Sí, ¿por qué? Pues lo cierto es que existía un aire de veneración, casi de arrobo, en las expresiones y comportamientos de sus camaradas visitantes, que no coincidía con impresión que Índigo había sacado de los habitantes de Alegre Labor. Incluso los dos jóvenes extranjeros parecían haber quedado atrapados en la atmósfera reinante y, cogido subrepticiamente de la mano, contemplaban el edificio con ojos muy abiertos y llenos de respeto. Tía Nikku, no obstante, no estaba dispuesta a tolerar ociosidad.

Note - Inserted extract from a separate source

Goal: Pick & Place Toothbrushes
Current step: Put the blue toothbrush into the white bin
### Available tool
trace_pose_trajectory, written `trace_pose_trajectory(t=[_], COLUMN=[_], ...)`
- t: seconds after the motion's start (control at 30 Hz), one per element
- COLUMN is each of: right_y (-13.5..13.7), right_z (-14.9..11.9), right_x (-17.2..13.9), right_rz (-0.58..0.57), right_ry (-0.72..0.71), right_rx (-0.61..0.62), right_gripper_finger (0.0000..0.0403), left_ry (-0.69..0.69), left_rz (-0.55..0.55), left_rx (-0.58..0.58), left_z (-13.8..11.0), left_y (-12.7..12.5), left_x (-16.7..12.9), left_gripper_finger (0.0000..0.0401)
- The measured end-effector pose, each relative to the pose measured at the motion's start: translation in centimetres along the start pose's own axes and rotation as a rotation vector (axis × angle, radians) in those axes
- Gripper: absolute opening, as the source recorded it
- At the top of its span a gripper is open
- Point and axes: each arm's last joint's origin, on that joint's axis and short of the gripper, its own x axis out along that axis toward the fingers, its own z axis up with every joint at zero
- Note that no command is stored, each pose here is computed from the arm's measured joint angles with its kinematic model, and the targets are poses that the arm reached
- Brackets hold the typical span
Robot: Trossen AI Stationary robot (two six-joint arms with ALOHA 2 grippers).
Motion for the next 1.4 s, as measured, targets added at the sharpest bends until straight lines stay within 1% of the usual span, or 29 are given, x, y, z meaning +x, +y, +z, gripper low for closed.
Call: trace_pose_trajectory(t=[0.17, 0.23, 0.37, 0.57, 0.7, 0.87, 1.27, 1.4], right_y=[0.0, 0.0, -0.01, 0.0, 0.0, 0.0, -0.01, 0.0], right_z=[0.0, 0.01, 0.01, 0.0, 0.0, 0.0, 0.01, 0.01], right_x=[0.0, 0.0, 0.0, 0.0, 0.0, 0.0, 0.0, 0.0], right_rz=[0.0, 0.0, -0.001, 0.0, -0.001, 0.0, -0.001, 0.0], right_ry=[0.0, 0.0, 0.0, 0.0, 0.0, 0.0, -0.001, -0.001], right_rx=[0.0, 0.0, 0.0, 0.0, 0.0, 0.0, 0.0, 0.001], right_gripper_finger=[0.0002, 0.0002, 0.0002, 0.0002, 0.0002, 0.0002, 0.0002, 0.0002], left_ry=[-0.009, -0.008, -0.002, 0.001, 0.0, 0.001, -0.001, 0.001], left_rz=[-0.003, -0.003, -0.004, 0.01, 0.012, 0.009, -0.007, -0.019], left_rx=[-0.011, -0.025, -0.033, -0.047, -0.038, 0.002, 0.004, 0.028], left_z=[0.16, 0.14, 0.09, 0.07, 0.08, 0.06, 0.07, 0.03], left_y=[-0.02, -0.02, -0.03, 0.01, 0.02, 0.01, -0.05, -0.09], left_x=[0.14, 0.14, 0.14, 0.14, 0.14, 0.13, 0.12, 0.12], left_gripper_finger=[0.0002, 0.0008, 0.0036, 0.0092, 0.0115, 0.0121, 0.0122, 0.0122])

Dio unas enérgicas palmadas para llamar al orden a sus pupilos y luego empezó a andar a paso ligero un sendero de listones de madera, uno de los varios se entrecruzaban por encima de los lechos de verduras para mantener limpios los zapatos de los visitantes. Tres o cuatro trabajadores laboraban en los cultivos pero ninguno levantó la mirada al paso del grupo, y tía Nikku tampoco les prestó atención. Había iniciado un monólogo que Índigo, situada casi al final de la fila, no podía entender muy bien pero que parecía girar en torno a la productividad del suelo y la diligencia del Comité de la Casa para mantener los niveles más altos. Tras abandonar sus esfuerzos por oír mejor, Índigo se concentró en el escrutinio de la Casa que se alzaba ahora ante ellos. A medida que se aproximaban a la abierta puerta principal, la muchacha decidió que los criterios del comité, por muy profusamente que los alabara tía Nikku, dejaban bastante que E desear; pues, aunque el edificio estaba en buen estado, poco había hecho —si es que se había hecho algo— para mostrarlo en todo su esplendor. Las paredes estaban sin pintar, lo mismo que la puerta, y las ventanas se veían tan mugrientas que resultaba evidente que nadie se tomaba la molestia de limpiarlas. Resultaba otra paradoja, por tanto, que el mayor orgullo y alegría de Alegre Labor se viera desfigurado y menoscabado por tan simple y no obstante fundamental abandono... «Y, sin embargo —se dijo—, puede que esto en sí mismo no sea más que una nueva confirmación de la actitud local. » Después de todo, si la Casa ya no estaba habitada, ¿de qué podía servir limpiar sus ventanas? Simplemente un gasto inútil de tiempo y esfuerzo, como tantas otras cosas que podrían haber convertido en más agradable la vida en este curioso país.